Exercise
Each line of the listing below containing the word "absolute" should be returned.

________

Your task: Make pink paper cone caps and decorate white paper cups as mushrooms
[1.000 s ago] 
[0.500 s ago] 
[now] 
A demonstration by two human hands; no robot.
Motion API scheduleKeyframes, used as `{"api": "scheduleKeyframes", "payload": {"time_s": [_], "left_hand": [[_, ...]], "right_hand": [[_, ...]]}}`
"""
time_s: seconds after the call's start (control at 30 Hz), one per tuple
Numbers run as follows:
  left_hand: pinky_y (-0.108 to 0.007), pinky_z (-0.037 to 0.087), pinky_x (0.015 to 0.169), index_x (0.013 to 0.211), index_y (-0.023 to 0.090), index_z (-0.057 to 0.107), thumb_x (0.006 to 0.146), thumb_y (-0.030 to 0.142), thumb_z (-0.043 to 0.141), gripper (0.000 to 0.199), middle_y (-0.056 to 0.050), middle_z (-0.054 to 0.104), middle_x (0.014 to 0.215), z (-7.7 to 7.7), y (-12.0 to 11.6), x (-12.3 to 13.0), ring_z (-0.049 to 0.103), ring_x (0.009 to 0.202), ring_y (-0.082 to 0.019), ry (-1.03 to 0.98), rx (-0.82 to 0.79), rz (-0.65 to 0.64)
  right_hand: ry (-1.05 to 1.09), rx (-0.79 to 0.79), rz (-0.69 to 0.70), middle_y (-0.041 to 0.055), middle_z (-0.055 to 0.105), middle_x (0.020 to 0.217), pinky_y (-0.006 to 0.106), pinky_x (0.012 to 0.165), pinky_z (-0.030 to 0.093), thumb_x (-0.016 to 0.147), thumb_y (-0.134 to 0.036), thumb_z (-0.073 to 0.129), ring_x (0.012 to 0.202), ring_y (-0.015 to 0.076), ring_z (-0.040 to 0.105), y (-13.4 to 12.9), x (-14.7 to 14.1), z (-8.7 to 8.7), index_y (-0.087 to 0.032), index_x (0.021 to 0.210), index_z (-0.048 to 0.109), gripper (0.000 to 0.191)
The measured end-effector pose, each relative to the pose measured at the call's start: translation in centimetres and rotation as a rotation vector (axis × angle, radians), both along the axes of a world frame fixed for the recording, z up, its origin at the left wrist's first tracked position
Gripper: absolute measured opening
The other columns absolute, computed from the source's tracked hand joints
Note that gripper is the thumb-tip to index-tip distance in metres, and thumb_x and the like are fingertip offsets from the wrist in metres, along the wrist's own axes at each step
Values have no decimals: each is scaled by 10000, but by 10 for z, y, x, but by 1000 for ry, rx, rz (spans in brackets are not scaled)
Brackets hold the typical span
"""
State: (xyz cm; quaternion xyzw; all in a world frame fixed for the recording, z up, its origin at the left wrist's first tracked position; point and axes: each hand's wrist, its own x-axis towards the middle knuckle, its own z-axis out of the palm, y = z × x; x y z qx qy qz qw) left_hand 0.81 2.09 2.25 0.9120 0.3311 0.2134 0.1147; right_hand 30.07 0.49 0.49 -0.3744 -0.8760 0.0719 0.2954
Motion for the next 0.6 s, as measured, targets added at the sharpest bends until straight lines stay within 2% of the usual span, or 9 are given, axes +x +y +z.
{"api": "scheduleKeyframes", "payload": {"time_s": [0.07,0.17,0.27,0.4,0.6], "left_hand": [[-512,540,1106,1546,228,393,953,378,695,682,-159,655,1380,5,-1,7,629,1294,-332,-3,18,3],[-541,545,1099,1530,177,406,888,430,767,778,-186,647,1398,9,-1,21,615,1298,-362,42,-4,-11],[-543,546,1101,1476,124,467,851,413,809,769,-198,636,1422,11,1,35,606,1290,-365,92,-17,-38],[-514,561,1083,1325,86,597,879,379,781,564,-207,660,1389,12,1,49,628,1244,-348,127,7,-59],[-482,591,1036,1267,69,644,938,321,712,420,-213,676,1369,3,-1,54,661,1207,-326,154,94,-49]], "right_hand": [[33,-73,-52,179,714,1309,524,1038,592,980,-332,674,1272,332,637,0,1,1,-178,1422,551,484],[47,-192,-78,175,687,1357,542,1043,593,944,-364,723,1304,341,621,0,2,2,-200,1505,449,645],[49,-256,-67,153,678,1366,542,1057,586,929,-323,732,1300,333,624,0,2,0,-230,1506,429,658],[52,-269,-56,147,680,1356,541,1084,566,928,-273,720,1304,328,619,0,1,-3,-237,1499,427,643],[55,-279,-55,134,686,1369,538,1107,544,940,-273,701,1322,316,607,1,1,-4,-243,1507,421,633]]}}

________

Result below
Gripper: absolute measured opening
The other columns absolute, computed from the source's tracked hand joints

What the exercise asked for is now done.